Knitted Borders and Corners – some different ways of approaching corners when working a knitted-on border.

Learning, Practicing, Perfecting – Sara Lamb writes here about the learning process in respect to weaving and leatherwork, but the process itself is universal to handcraft. Well worth reading.

Non-roll Stocking Stitch Edge? – well, not exactly. This post tells how to use twined knitting to make what looks like a stockinette hem that won’t curl.

Bunny ears decreases– I’ve talked a little about the 3-to-2 decrease I like to use, that some people call Bunny Ears Back. It produces a symmetrical single decrease that doesn’t appear to lean to either side. They are now accounted for in Stitch Maps, which makes me happy. The linked blog post also shows a couple of stitch patterns making use of them – I really like Little Hearts a lot and am planning on making use of it.
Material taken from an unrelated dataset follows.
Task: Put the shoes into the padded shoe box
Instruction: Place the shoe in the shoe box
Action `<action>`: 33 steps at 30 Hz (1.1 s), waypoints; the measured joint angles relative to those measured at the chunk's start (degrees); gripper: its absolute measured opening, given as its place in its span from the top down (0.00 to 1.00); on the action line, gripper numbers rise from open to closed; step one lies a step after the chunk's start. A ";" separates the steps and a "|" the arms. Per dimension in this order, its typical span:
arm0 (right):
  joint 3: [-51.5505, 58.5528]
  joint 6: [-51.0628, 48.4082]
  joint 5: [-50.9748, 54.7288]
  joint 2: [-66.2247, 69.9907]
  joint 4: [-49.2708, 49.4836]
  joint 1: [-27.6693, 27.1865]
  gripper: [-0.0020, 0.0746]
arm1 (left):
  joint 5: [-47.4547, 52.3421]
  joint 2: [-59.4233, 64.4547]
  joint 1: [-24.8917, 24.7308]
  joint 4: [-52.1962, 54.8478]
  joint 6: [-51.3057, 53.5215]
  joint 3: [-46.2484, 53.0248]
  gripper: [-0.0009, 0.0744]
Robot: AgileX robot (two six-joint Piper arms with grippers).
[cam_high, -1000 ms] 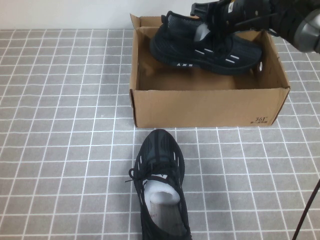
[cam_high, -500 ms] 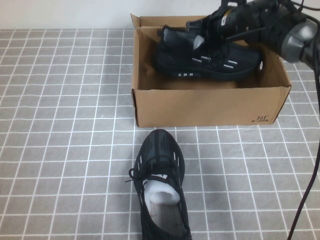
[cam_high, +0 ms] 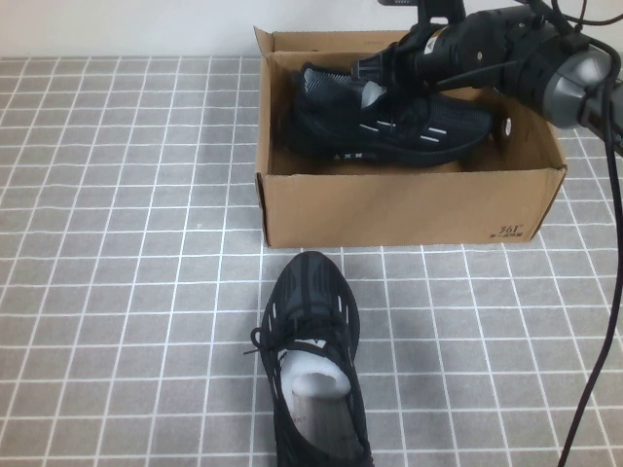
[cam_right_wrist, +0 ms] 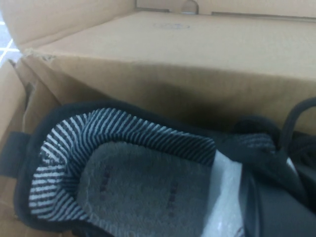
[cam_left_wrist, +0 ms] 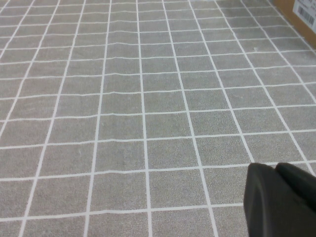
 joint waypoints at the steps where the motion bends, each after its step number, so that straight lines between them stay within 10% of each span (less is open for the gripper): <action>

A more complex stitch pattern of mine that uses them is Beloved – and I can see that I’ll need to go edit the stitch map!

Taming long floats via the STUART method for color-knitting – an intriguing trick from TECHknitter (so many of her tricks are intriguing) for dealing with long floats. This looks like it might be the key for knitting more of my code grids as colorwork even with long floats. Hm!